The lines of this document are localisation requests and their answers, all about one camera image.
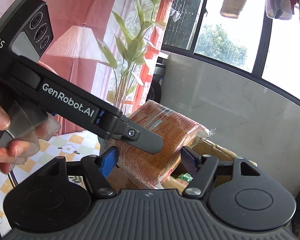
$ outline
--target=camera module
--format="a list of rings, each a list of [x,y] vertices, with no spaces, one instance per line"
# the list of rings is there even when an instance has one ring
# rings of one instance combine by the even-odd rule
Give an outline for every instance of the camera module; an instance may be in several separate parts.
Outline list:
[[[40,44],[40,49],[43,49],[48,44],[48,41],[49,41],[49,36],[46,36]]]
[[[30,29],[31,29],[31,30],[35,29],[35,28],[39,25],[39,23],[40,23],[41,20],[42,20],[42,16],[43,16],[42,12],[38,12],[38,13],[32,18],[32,20],[31,20],[31,22],[30,22]]]
[[[37,30],[37,32],[35,33],[35,36],[34,36],[34,40],[35,42],[38,42],[42,39],[42,37],[45,35],[47,31],[47,24],[43,24],[41,25],[41,27],[39,28],[39,30]]]

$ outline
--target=printed lamp on curtain
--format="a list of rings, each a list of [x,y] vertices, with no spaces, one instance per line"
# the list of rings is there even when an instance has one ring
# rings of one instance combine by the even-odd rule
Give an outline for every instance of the printed lamp on curtain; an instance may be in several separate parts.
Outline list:
[[[97,40],[90,28],[72,26],[47,51],[47,55],[71,57],[69,81],[72,80],[74,59],[84,58],[102,61]]]

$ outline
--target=black window frame
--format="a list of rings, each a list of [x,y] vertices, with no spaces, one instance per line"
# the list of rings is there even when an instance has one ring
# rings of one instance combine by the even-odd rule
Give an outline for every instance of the black window frame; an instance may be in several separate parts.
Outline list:
[[[211,65],[223,68],[230,72],[233,72],[233,73],[240,75],[244,78],[247,78],[255,83],[258,83],[259,85],[262,85],[262,86],[268,88],[269,90],[272,90],[273,92],[285,97],[286,99],[288,99],[291,102],[295,103],[296,105],[300,106],[299,98],[293,96],[289,92],[283,90],[282,88],[280,88],[262,78],[262,74],[263,74],[263,70],[265,68],[266,58],[267,58],[267,54],[268,54],[268,50],[269,50],[271,30],[272,30],[272,19],[270,19],[266,16],[266,10],[264,12],[260,42],[259,42],[259,46],[258,46],[255,63],[253,65],[252,73],[247,72],[243,69],[237,68],[235,66],[232,66],[230,64],[227,64],[225,62],[221,62],[219,60],[216,60],[216,59],[213,59],[210,57],[206,57],[204,55],[194,52],[195,46],[197,44],[198,36],[199,36],[199,31],[201,28],[203,16],[206,12],[206,4],[207,4],[207,0],[203,0],[202,8],[200,11],[197,27],[196,27],[196,30],[194,33],[194,37],[193,37],[193,41],[192,41],[190,50],[181,49],[181,48],[177,48],[177,47],[173,47],[173,46],[165,45],[165,44],[162,44],[161,49],[175,53],[175,54],[190,57],[190,58],[211,64]]]

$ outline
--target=black wheel
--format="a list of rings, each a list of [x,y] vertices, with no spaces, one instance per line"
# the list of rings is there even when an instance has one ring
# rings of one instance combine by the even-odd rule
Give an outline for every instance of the black wheel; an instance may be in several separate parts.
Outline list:
[[[158,81],[153,80],[150,85],[150,89],[147,95],[147,99],[160,103],[161,101],[161,86]]]

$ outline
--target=checkered tablecloth
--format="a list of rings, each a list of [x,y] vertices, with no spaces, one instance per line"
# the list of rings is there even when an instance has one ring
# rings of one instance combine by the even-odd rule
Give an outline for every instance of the checkered tablecloth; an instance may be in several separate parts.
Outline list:
[[[100,151],[98,136],[88,131],[52,137],[48,142],[40,140],[40,147],[40,151],[28,158],[25,164],[15,166],[13,169],[19,183],[56,156],[64,156],[68,162],[79,161],[90,154],[99,155]],[[69,177],[69,180],[84,187],[82,178],[79,176]],[[2,207],[3,200],[10,190],[12,190],[12,185],[8,176],[0,173],[0,233],[2,236],[11,230]]]

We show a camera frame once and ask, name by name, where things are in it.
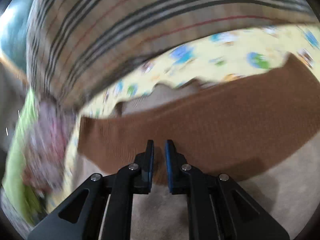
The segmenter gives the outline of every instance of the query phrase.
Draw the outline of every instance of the lime green fabric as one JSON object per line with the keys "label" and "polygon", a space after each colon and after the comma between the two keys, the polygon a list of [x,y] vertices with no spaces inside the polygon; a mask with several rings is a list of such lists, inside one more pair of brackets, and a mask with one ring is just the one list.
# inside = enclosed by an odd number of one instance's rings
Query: lime green fabric
{"label": "lime green fabric", "polygon": [[23,156],[24,137],[31,125],[37,120],[35,95],[29,89],[24,107],[17,122],[10,150],[6,161],[6,170],[2,181],[5,193],[18,214],[30,224],[33,217],[41,210],[40,202],[32,188],[22,183],[25,161]]}

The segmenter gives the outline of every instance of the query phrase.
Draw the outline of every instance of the yellow fabric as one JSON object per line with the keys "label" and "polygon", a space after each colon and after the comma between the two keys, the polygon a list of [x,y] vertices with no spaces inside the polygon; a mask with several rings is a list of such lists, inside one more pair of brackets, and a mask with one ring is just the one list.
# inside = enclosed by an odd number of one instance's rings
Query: yellow fabric
{"label": "yellow fabric", "polygon": [[80,116],[107,118],[116,103],[148,95],[157,83],[179,87],[191,79],[228,82],[279,67],[292,52],[320,80],[320,26],[284,25],[215,34],[181,45],[154,58],[97,95],[79,113],[70,139],[63,190],[52,195],[52,211],[72,192]]}

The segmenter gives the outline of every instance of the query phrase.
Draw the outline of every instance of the plaid fabric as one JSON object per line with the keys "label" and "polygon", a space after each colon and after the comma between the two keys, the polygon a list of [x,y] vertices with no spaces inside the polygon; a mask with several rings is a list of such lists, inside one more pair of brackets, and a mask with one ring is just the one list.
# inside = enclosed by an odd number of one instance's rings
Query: plaid fabric
{"label": "plaid fabric", "polygon": [[318,22],[306,0],[34,0],[27,76],[38,94],[78,109],[179,44],[245,27]]}

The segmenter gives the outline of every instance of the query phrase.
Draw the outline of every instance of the blurred floral fabric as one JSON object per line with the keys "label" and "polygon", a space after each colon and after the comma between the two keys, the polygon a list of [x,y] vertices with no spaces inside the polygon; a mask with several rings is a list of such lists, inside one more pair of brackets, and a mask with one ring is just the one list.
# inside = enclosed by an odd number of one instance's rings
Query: blurred floral fabric
{"label": "blurred floral fabric", "polygon": [[229,82],[265,73],[295,54],[320,80],[320,25],[283,25],[219,33],[185,43],[141,65],[95,96],[78,114],[66,152],[63,190],[48,198],[52,211],[72,191],[81,115],[107,118],[116,103],[149,95],[158,83],[172,88],[191,79]]}

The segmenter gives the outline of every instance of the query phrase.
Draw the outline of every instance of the patterned yellow cloth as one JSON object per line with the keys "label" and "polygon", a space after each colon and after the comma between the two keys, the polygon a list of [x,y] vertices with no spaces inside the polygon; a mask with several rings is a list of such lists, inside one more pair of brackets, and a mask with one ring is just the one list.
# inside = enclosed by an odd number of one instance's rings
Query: patterned yellow cloth
{"label": "patterned yellow cloth", "polygon": [[48,198],[51,212],[72,192],[80,116],[107,118],[116,103],[148,95],[157,83],[172,88],[191,79],[228,82],[279,67],[292,52],[320,80],[320,26],[284,25],[219,33],[171,49],[140,66],[83,107],[70,139],[63,190]]}

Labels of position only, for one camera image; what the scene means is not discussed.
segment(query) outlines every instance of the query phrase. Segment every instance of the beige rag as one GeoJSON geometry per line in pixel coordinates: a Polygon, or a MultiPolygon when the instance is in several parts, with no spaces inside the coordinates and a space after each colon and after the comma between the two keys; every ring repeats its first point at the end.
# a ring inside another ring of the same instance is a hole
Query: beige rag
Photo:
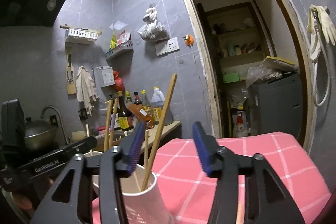
{"type": "Polygon", "coordinates": [[[97,89],[95,88],[95,83],[88,72],[88,70],[81,66],[78,69],[76,78],[76,88],[77,88],[77,100],[79,102],[84,102],[84,107],[86,113],[91,115],[93,108],[93,102],[98,99],[97,89]]]}

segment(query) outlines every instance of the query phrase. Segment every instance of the plaid tablecloth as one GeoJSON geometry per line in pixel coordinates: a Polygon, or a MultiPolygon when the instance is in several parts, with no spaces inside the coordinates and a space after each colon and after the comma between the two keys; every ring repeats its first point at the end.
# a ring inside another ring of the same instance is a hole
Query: plaid tablecloth
{"type": "MultiPolygon", "coordinates": [[[[263,154],[293,196],[306,224],[330,198],[323,177],[306,152],[288,134],[275,132],[247,138],[218,139],[236,154],[263,154]]],[[[157,151],[153,172],[168,211],[176,224],[207,224],[216,179],[203,173],[193,140],[174,139],[157,151]]],[[[244,176],[239,177],[239,210],[244,214],[244,176]]],[[[99,223],[98,200],[93,201],[94,223],[99,223]]]]}

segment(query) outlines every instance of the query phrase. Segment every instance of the metal faucet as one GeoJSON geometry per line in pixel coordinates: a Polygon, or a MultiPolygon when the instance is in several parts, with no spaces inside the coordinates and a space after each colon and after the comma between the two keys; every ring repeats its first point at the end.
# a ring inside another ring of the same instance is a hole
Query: metal faucet
{"type": "Polygon", "coordinates": [[[66,143],[66,144],[70,144],[70,141],[67,139],[67,137],[66,137],[66,135],[65,135],[64,126],[63,126],[63,120],[62,120],[61,113],[59,112],[59,110],[58,110],[57,108],[55,108],[55,107],[52,106],[52,105],[45,106],[45,107],[42,109],[42,112],[41,112],[41,119],[44,119],[44,112],[45,112],[47,109],[49,109],[49,108],[55,110],[55,112],[57,113],[59,122],[60,122],[60,124],[61,124],[61,129],[62,129],[62,133],[63,133],[63,136],[64,136],[65,143],[66,143]]]}

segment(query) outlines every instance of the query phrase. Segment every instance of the brown food package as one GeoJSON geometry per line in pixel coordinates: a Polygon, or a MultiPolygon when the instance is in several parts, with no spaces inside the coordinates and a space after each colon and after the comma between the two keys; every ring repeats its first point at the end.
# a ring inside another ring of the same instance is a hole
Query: brown food package
{"type": "Polygon", "coordinates": [[[146,128],[154,128],[153,117],[142,109],[142,105],[136,105],[129,102],[126,104],[126,107],[139,119],[139,121],[146,122],[146,128]]]}

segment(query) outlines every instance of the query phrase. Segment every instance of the screw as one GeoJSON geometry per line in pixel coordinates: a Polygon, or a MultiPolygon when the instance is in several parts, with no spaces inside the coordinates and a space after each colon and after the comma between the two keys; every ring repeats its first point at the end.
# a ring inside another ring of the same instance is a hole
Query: screw
{"type": "Polygon", "coordinates": [[[227,148],[225,146],[221,146],[218,148],[217,152],[218,153],[224,153],[224,151],[226,150],[227,148]]]}
{"type": "Polygon", "coordinates": [[[115,145],[115,146],[113,146],[113,147],[111,147],[111,149],[110,149],[112,152],[119,152],[120,151],[120,147],[118,146],[118,145],[115,145]]]}
{"type": "Polygon", "coordinates": [[[76,154],[76,155],[74,155],[74,157],[73,157],[75,160],[82,160],[82,159],[84,159],[84,155],[83,154],[76,154]]]}
{"type": "Polygon", "coordinates": [[[255,160],[263,160],[265,157],[262,154],[256,153],[253,158],[255,160]]]}

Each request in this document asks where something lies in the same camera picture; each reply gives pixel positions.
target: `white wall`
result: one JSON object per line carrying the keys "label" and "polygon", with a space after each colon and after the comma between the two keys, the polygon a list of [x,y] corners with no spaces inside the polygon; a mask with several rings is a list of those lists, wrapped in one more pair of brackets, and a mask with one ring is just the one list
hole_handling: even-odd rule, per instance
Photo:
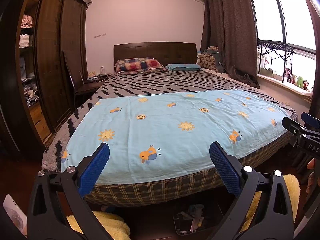
{"label": "white wall", "polygon": [[88,72],[104,66],[113,73],[116,44],[191,42],[199,50],[203,20],[204,5],[195,0],[92,0],[85,29]]}
{"label": "white wall", "polygon": [[299,117],[299,123],[304,124],[304,122],[301,121],[300,116],[303,112],[309,112],[309,102],[300,98],[296,93],[290,92],[284,88],[280,88],[276,85],[273,85],[262,78],[258,78],[258,82],[260,85],[260,89],[263,90],[265,93],[269,94],[279,102],[289,104],[292,109],[296,110],[297,115]]}

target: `blue pillow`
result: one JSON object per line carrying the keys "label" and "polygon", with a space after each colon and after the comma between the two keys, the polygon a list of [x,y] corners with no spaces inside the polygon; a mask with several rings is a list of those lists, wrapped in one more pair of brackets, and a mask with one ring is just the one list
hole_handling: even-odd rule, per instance
{"label": "blue pillow", "polygon": [[166,68],[174,71],[193,71],[201,69],[198,64],[168,64]]}

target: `metal screw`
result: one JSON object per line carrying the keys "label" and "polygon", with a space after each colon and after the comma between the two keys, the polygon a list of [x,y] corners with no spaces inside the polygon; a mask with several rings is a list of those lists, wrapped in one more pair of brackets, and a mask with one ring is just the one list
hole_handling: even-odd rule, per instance
{"label": "metal screw", "polygon": [[253,171],[252,167],[250,167],[250,166],[244,166],[244,170],[246,172],[252,172]]}
{"label": "metal screw", "polygon": [[281,171],[275,170],[275,175],[280,177],[282,175]]}
{"label": "metal screw", "polygon": [[38,176],[39,176],[39,177],[42,177],[43,175],[44,175],[44,171],[39,171],[39,172],[38,172]]}
{"label": "metal screw", "polygon": [[76,170],[76,168],[75,168],[74,166],[69,166],[69,167],[67,168],[67,172],[68,172],[68,173],[73,173],[75,170]]}

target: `black and white striped blanket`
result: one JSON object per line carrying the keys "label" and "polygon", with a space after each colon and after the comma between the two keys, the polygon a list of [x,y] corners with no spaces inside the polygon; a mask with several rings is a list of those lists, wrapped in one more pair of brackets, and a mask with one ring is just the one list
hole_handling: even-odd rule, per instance
{"label": "black and white striped blanket", "polygon": [[163,73],[113,76],[89,100],[76,109],[62,125],[53,142],[44,152],[42,168],[49,171],[60,171],[60,158],[68,141],[84,116],[99,99],[200,90],[227,90],[234,87],[278,104],[289,113],[292,119],[297,120],[298,116],[293,109],[281,104],[261,90],[240,85],[204,71],[166,71]]}

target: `wooden wardrobe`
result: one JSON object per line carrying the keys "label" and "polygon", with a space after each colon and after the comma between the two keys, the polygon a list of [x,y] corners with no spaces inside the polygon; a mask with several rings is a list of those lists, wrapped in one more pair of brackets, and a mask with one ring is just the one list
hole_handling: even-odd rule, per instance
{"label": "wooden wardrobe", "polygon": [[[55,133],[74,111],[63,50],[79,55],[82,64],[77,67],[86,77],[86,8],[82,0],[11,0],[2,15],[0,140],[16,159],[41,160]],[[33,33],[32,42],[21,48],[24,14],[33,18]],[[23,80],[21,57],[27,77],[31,76]],[[39,101],[27,104],[24,88],[30,82],[36,83]]]}

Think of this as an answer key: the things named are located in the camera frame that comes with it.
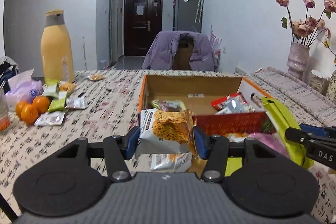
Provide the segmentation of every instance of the vase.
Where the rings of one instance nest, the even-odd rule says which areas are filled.
[[[307,69],[309,47],[300,43],[291,43],[288,55],[288,74],[302,80],[303,73]]]
[[[336,70],[331,75],[327,94],[325,96],[334,104],[336,104]]]
[[[63,10],[47,12],[41,39],[44,80],[73,82],[75,80],[71,42],[64,23]]]

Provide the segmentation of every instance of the cardboard box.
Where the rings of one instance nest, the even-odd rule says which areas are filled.
[[[242,92],[246,101],[256,109],[254,113],[215,115],[211,101]],[[272,98],[245,77],[162,76],[145,75],[138,111],[152,108],[150,102],[181,100],[194,113],[196,124],[208,135],[235,132],[275,132],[263,106],[251,102],[251,95]]]

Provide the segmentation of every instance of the floor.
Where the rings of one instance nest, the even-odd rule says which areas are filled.
[[[121,56],[117,64],[116,69],[141,69],[144,61],[144,56]]]

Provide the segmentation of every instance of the door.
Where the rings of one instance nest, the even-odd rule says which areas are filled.
[[[125,0],[125,56],[145,56],[161,30],[162,0]]]

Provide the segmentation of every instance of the orange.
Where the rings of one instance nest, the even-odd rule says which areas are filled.
[[[26,124],[33,124],[39,117],[39,112],[37,108],[31,104],[27,104],[23,107],[21,112],[21,119]]]
[[[50,101],[45,96],[37,96],[32,105],[37,108],[37,111],[39,114],[46,113],[48,111],[48,108],[50,106]]]
[[[19,101],[16,106],[15,106],[15,112],[16,114],[18,115],[18,117],[20,118],[21,120],[21,112],[22,112],[22,109],[25,105],[27,105],[28,103],[26,101]]]

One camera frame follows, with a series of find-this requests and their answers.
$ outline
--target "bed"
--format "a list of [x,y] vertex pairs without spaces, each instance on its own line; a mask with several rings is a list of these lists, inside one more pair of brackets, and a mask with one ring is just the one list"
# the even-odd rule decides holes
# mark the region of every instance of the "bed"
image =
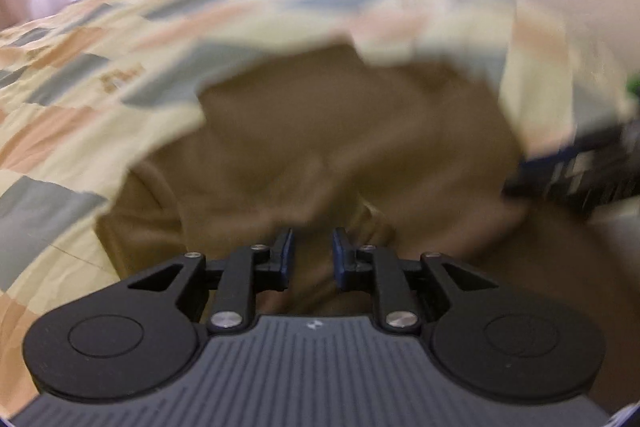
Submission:
[[36,393],[33,321],[118,278],[94,232],[127,169],[202,123],[196,94],[268,55],[352,39],[494,90],[527,155],[630,115],[601,42],[532,0],[81,0],[0,33],[0,415]]

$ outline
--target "black object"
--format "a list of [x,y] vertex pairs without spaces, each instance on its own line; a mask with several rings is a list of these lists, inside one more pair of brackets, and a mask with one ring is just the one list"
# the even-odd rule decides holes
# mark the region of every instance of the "black object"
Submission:
[[69,399],[126,399],[175,378],[207,341],[194,324],[220,289],[221,308],[242,317],[238,325],[209,333],[232,333],[254,321],[257,286],[283,290],[292,263],[292,232],[274,247],[244,247],[226,261],[205,263],[200,254],[176,257],[130,279],[55,309],[29,329],[24,360],[41,392]]
[[558,153],[520,164],[505,196],[542,198],[588,217],[640,194],[640,120],[578,137]]
[[[590,388],[602,363],[604,339],[584,316],[534,293],[498,285],[445,255],[403,261],[403,272],[389,249],[363,248],[354,254],[344,230],[334,233],[338,287],[373,293],[374,319],[385,330],[399,332],[385,320],[393,310],[417,315],[415,325],[402,333],[420,332],[430,356],[460,384],[515,403],[563,399]],[[423,315],[431,320],[420,328]]]
[[620,427],[640,427],[640,408],[636,409]]
[[[580,397],[604,355],[582,315],[444,255],[399,260],[342,229],[333,249],[338,287],[371,293],[371,318],[255,317],[256,293],[288,285],[290,230],[224,261],[177,257],[49,312],[24,340],[43,394],[14,423],[526,427],[556,410],[602,423]],[[212,289],[206,324],[194,323]],[[415,408],[433,400],[473,422]]]

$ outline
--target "brown fabric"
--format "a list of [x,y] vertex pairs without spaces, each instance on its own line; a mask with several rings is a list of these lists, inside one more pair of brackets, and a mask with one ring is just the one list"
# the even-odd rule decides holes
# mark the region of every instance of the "brown fabric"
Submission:
[[640,328],[636,295],[582,225],[500,197],[520,150],[483,82],[434,63],[367,68],[337,45],[262,64],[200,102],[204,126],[135,165],[97,221],[121,276],[294,227],[290,290],[262,296],[261,309],[367,311],[367,296],[338,295],[332,280],[330,232],[346,226],[358,243],[405,258],[443,251],[583,309],[612,352],[594,397],[612,409],[640,396],[640,353],[625,336]]

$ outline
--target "silver bolt head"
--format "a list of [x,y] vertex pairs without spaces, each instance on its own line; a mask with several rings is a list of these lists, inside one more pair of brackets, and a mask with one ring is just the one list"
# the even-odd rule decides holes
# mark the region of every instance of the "silver bolt head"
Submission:
[[386,316],[386,323],[392,328],[409,328],[417,322],[418,317],[412,312],[391,312]]
[[242,315],[236,312],[218,312],[211,316],[211,324],[217,328],[235,328],[242,324]]

******************************

■ EXERCISE AIM
Report each line of the data in which "printed" occurs.

■ TASK RESULT
--target=printed lamp on curtain
Give an outline for every instance of the printed lamp on curtain; an instance may be in several separate parts.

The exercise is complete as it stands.